Immigration Raids on the Rise: Catholic Bishops Issue Challenge
The past several months have seen three of the largest workplace immigration raids in U.S. history. In May, the rural Iowa town of Postville was convulsed when 900 Immigration and Customs Enforcement (ICE) agents stormed a kosher meatpacking plant and arrested 389 workers. In August, ICE agents descended on an electrical equipment factory near Laurel, Mississippi, detaining nearly 600 workers. And in October, the scene was repeated in Greenville, South Carolina, where 330 workers were swept up at a chicken-processing plant.
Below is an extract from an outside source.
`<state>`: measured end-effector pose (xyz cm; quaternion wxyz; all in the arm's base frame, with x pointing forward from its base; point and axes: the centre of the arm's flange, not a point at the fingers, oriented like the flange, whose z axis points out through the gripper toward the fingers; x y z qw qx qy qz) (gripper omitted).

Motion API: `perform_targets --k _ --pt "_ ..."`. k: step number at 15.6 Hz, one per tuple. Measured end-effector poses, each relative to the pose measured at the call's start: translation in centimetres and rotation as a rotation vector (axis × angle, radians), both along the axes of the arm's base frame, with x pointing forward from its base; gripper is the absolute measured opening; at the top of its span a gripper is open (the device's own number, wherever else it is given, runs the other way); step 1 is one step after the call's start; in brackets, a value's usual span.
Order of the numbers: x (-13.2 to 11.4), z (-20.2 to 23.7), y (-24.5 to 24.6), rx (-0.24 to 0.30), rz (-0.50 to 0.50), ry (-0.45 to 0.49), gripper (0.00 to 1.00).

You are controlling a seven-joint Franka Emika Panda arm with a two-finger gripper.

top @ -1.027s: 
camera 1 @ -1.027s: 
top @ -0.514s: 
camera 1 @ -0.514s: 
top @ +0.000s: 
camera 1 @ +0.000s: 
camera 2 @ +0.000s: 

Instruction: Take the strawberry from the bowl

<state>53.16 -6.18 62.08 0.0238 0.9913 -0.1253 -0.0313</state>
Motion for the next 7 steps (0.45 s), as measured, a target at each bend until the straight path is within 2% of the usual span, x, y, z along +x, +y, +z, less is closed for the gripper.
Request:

The humanitarian costs of the raids, according to a statement issued in September by the U.S. Conference of Catholic Bishops Committee on Migration, were “immeasurable and unacceptable in a civilized society.” Children were separated from their parents for days. Those arrested were not immediately afforded the rights of due process. And local communities were, in the words of John C. Wester, bishop of Salt Lake City and chairman of the Committee on Migration, “disrupted and dislocated.” These raids, he said, “strike immigrant communities unexpectedly, leaving the affected immigrant families to cope in the aftermath. Husbands are separated from their wives, and children are separated from their parents. Many families never recover; others never reunite.”
The bishop called on the Department of Homeland Security, of which ICE is an agency, on President George W. Bush, and on then-candidates John McCain and Barack Obama to “reexamine the use of worksite enforcement raids” as an immigration-enforcement tool. He noted that immigrants “who are working to survive and support their families should not be treated like criminals.”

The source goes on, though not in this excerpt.